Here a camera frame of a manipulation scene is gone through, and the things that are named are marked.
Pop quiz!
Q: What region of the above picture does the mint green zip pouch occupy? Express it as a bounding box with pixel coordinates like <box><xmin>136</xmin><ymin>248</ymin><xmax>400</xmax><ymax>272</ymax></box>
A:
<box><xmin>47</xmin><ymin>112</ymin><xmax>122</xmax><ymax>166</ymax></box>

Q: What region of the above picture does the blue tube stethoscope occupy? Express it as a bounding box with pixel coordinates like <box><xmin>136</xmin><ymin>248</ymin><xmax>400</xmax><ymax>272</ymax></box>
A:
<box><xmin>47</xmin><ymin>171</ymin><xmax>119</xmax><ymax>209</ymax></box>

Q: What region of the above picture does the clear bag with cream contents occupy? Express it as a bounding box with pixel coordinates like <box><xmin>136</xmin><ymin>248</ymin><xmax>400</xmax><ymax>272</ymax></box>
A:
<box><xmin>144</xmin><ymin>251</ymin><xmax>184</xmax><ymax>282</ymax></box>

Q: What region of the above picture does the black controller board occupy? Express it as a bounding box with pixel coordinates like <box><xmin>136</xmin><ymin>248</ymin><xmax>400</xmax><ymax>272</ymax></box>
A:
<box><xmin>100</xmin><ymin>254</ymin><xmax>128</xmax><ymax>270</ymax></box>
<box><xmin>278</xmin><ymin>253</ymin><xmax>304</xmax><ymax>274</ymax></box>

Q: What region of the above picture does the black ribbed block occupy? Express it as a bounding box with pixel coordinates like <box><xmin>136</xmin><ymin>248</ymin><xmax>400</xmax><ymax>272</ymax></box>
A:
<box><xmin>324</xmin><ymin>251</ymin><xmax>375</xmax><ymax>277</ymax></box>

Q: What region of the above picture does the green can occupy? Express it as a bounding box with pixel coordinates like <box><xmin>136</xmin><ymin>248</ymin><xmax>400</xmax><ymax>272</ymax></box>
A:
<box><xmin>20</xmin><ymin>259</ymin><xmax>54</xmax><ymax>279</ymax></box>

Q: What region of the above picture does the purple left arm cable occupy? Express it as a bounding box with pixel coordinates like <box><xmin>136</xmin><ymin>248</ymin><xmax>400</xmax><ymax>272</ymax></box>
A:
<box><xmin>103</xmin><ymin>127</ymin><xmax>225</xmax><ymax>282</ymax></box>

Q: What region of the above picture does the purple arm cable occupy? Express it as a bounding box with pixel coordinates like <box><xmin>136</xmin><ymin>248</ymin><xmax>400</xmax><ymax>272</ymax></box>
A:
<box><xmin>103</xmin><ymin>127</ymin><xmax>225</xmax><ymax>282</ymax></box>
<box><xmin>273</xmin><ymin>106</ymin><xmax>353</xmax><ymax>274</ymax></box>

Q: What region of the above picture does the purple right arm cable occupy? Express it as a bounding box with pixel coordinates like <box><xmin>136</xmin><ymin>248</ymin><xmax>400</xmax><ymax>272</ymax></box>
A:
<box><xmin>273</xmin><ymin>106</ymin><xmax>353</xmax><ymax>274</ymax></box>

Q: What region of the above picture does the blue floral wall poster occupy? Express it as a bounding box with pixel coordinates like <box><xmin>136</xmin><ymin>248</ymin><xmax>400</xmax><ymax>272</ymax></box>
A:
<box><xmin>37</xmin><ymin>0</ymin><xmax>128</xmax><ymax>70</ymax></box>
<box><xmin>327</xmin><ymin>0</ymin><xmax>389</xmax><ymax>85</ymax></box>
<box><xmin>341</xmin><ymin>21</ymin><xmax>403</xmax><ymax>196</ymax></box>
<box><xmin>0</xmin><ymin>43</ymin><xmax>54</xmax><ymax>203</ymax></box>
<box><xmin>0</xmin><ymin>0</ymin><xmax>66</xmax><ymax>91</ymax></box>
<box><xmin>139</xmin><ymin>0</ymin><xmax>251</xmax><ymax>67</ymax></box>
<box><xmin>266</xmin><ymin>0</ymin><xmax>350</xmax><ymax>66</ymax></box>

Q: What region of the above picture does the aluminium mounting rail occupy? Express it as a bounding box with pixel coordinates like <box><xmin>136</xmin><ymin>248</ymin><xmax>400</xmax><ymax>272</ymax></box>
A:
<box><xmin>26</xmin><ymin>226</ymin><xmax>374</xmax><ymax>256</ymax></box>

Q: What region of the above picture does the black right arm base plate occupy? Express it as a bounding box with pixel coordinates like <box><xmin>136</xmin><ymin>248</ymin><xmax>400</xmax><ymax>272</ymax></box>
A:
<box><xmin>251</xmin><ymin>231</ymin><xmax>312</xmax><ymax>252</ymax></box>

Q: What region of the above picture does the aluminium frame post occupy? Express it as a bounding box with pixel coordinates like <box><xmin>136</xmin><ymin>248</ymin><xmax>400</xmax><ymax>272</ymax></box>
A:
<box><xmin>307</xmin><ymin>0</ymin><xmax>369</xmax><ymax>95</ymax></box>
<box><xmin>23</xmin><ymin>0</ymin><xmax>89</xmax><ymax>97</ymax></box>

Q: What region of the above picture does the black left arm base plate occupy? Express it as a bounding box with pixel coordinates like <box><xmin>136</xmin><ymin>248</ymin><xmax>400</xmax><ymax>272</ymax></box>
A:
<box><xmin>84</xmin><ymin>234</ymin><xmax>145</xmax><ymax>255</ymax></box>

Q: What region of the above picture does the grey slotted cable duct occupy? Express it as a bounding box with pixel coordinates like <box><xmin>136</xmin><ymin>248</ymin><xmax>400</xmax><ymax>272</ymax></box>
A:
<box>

━━━━

**To do**
Give the records above again in full, keeping every character unchanged.

**Task solution**
Here a camera frame of a manipulation scene is gone through, and the things that are named are marked.
Pop quiz!
Q: What region of the above picture does the mint green zip pouch occupy? Express it as a bounding box with pixel coordinates like <box><xmin>136</xmin><ymin>248</ymin><xmax>400</xmax><ymax>272</ymax></box>
A:
<box><xmin>47</xmin><ymin>112</ymin><xmax>122</xmax><ymax>166</ymax></box>

Q: What region of the above picture does the blue tube stethoscope occupy? Express it as a bounding box with pixel coordinates like <box><xmin>136</xmin><ymin>248</ymin><xmax>400</xmax><ymax>272</ymax></box>
A:
<box><xmin>47</xmin><ymin>171</ymin><xmax>119</xmax><ymax>209</ymax></box>

Q: What region of the above picture does the clear bag with cream contents occupy? Express it as a bounding box with pixel coordinates like <box><xmin>136</xmin><ymin>248</ymin><xmax>400</xmax><ymax>272</ymax></box>
A:
<box><xmin>144</xmin><ymin>251</ymin><xmax>184</xmax><ymax>282</ymax></box>

Q: What region of the above picture does the black controller board occupy? Express it as a bounding box with pixel coordinates like <box><xmin>136</xmin><ymin>248</ymin><xmax>400</xmax><ymax>272</ymax></box>
A:
<box><xmin>100</xmin><ymin>254</ymin><xmax>128</xmax><ymax>270</ymax></box>
<box><xmin>278</xmin><ymin>253</ymin><xmax>304</xmax><ymax>274</ymax></box>

Q: What region of the above picture does the black ribbed block occupy? Express it as a bounding box with pixel coordinates like <box><xmin>136</xmin><ymin>248</ymin><xmax>400</xmax><ymax>272</ymax></box>
A:
<box><xmin>324</xmin><ymin>251</ymin><xmax>375</xmax><ymax>277</ymax></box>

Q: What region of the above picture does the green can occupy? Express it as a bounding box with pixel coordinates like <box><xmin>136</xmin><ymin>248</ymin><xmax>400</xmax><ymax>272</ymax></box>
A:
<box><xmin>20</xmin><ymin>259</ymin><xmax>54</xmax><ymax>279</ymax></box>

Q: What region of the above picture does the purple left arm cable occupy? Express it as a bounding box with pixel coordinates like <box><xmin>136</xmin><ymin>248</ymin><xmax>400</xmax><ymax>272</ymax></box>
A:
<box><xmin>103</xmin><ymin>127</ymin><xmax>225</xmax><ymax>282</ymax></box>

Q: What region of the above picture does the purple arm cable occupy? Express it as a bounding box with pixel coordinates like <box><xmin>136</xmin><ymin>248</ymin><xmax>400</xmax><ymax>272</ymax></box>
A:
<box><xmin>103</xmin><ymin>127</ymin><xmax>225</xmax><ymax>282</ymax></box>
<box><xmin>273</xmin><ymin>106</ymin><xmax>353</xmax><ymax>274</ymax></box>

Q: What region of the above picture does the purple right arm cable occupy? Express it as a bounding box with pixel coordinates like <box><xmin>136</xmin><ymin>248</ymin><xmax>400</xmax><ymax>272</ymax></box>
A:
<box><xmin>273</xmin><ymin>106</ymin><xmax>353</xmax><ymax>274</ymax></box>

Q: What region of the above picture does the blue floral wall poster occupy? Express it as a bounding box with pixel coordinates like <box><xmin>136</xmin><ymin>248</ymin><xmax>400</xmax><ymax>272</ymax></box>
A:
<box><xmin>37</xmin><ymin>0</ymin><xmax>128</xmax><ymax>70</ymax></box>
<box><xmin>327</xmin><ymin>0</ymin><xmax>389</xmax><ymax>85</ymax></box>
<box><xmin>341</xmin><ymin>21</ymin><xmax>403</xmax><ymax>196</ymax></box>
<box><xmin>0</xmin><ymin>43</ymin><xmax>54</xmax><ymax>203</ymax></box>
<box><xmin>0</xmin><ymin>0</ymin><xmax>66</xmax><ymax>91</ymax></box>
<box><xmin>139</xmin><ymin>0</ymin><xmax>251</xmax><ymax>67</ymax></box>
<box><xmin>266</xmin><ymin>0</ymin><xmax>350</xmax><ymax>66</ymax></box>

Q: What region of the above picture does the aluminium mounting rail occupy? Express it as a bounding box with pixel coordinates like <box><xmin>136</xmin><ymin>248</ymin><xmax>400</xmax><ymax>272</ymax></box>
A:
<box><xmin>26</xmin><ymin>226</ymin><xmax>374</xmax><ymax>256</ymax></box>

Q: What region of the above picture does the black right arm base plate occupy? Express it as a bounding box with pixel coordinates like <box><xmin>136</xmin><ymin>248</ymin><xmax>400</xmax><ymax>272</ymax></box>
A:
<box><xmin>251</xmin><ymin>231</ymin><xmax>312</xmax><ymax>252</ymax></box>

Q: What region of the above picture does the aluminium frame post occupy? Express it as a bounding box with pixel coordinates like <box><xmin>136</xmin><ymin>248</ymin><xmax>400</xmax><ymax>272</ymax></box>
A:
<box><xmin>307</xmin><ymin>0</ymin><xmax>369</xmax><ymax>95</ymax></box>
<box><xmin>23</xmin><ymin>0</ymin><xmax>89</xmax><ymax>97</ymax></box>

Q: What region of the above picture does the black left arm base plate occupy? Express it as a bounding box with pixel coordinates like <box><xmin>136</xmin><ymin>248</ymin><xmax>400</xmax><ymax>272</ymax></box>
A:
<box><xmin>84</xmin><ymin>234</ymin><xmax>145</xmax><ymax>255</ymax></box>

Q: What region of the above picture does the grey slotted cable duct occupy? Express it as a bounding box with pixel coordinates like <box><xmin>136</xmin><ymin>248</ymin><xmax>400</xmax><ymax>272</ymax></box>
A:
<box>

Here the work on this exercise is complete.